The BHP Group Ltd (ASX: BHP) share price is up 5% after the resource ASX share reported its FY22 result, which included a huge dividend.
BHP has a portfolio of resources including iron ore, copper and nickel. It is also working on a potash project called Jansen.
BHP’s FY22 result
Here are some of the financial highlights from the report:
- Profit from continuing operations grew 34% to US$34 billion
- Continuing net operating cashflow rose 13% to US$29.3 billion
- Continuing operations EBITDA (EBITDA explained) grew 16% to US$40.6 billion
- Continuing operations underlying earnings per share (EPS) went up 25% to US$4.21
- Ordinary dividend per share up 8% to US$3.25
- ‘In specie’ dividend due to Woodside (ASX: WDS) petroleum merger of US$3.86 per share
BHP’s petroleum business was sold to Woodside for Woodside shares. The petroleum segment was classified as ‘discontinued’ operations.
The business was able to reduce its net debt by 92% to US$333 million, putting the business in a good position. It said it enters FY23 “in great shape strategically, operationally and financially”.
Potash
One of BHP’s main areas of focus for the future is its Jansen potash project. Potash is a form of fertiliser that is meant to be better for the environment.
BHP said that it has completed the production shafts at Jansen and it’s working to bring forward first production into 2026. It’s also assessing options to accelerate stage 2 of Jansen. It’s also assessing and adding to its options in copper and nickel.
Thoughts on China and the global economy
China is one of BHP’s main customers, so hearing the company’s thoughts on the situation there could be insightful. BHP said:
We expect China to emerge as a source of stability for commodity demand in the year ahead, with policy support progressively taking hold. At the same time, we expect to see a slowdown in advanced economies as monetary policy tightens, as well as ongoing geopolitical uncertainty and inflationary pressures. The direct and indirect impacts of Europe’s energy crisis are a particular point of concern. Tight labour markets will remain a challenge for global and local supply chains.
My thoughts on the BHP share price
It’s impressive how much profit BHP has been able to generate. I’d be happy if I were a shareholder because a massive dividend would be coming my way.
The outlook for iron ore is uncertain, but I’m optimistic about BHP’s other commodities including copper and nickel due to the decarbonisation efforts of the world.
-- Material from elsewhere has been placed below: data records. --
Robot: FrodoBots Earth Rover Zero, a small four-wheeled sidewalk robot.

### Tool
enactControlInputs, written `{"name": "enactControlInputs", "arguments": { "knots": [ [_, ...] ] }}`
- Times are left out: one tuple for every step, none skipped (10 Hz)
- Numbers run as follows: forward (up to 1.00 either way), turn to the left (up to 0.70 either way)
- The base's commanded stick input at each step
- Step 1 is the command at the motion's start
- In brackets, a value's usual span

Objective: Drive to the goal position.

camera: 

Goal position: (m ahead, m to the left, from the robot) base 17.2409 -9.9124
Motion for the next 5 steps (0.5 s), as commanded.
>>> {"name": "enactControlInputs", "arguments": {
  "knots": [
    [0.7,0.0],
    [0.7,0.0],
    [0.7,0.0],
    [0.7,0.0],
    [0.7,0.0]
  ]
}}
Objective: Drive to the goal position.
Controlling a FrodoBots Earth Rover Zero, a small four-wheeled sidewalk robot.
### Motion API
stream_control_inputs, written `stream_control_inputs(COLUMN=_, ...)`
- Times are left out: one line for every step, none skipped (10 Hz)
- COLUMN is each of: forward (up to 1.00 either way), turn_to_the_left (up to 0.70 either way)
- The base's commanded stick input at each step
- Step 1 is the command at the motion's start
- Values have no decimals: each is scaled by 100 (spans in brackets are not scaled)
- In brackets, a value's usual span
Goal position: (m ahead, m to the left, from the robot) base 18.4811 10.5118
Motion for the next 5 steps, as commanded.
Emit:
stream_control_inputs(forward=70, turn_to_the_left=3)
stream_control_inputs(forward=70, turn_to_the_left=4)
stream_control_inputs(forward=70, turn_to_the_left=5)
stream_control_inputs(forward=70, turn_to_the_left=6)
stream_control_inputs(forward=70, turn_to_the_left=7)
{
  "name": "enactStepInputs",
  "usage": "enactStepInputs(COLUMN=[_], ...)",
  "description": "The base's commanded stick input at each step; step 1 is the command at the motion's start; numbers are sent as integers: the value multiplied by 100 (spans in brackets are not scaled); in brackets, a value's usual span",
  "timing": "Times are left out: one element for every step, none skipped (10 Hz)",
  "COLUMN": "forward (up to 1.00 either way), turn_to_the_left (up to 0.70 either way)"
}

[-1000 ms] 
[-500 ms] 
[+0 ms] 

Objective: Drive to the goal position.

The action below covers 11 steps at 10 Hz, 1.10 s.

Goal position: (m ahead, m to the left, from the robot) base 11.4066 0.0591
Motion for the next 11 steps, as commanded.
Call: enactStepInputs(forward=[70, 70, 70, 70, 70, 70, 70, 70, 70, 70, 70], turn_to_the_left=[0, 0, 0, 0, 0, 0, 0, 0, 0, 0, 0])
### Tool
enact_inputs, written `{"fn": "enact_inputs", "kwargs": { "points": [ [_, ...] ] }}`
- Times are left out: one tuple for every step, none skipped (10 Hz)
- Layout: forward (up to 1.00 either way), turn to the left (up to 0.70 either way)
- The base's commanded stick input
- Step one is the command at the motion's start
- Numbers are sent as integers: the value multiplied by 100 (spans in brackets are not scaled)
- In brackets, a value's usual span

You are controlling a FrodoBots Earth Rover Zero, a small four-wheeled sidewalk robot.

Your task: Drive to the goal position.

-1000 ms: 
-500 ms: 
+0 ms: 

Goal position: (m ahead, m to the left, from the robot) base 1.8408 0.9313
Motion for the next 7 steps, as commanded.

I believe that investing in resource ASX shares is about choosing the right time to invest, when sentiment about the commodity is low. A share price of under $40 could prove to be a decent entry point, but it could get even more attractive if the iron ore price drops noticeably under US$100 per tonne. If I were looking to buy for my own portfolio, I’d want to wait for a lower entry price than today.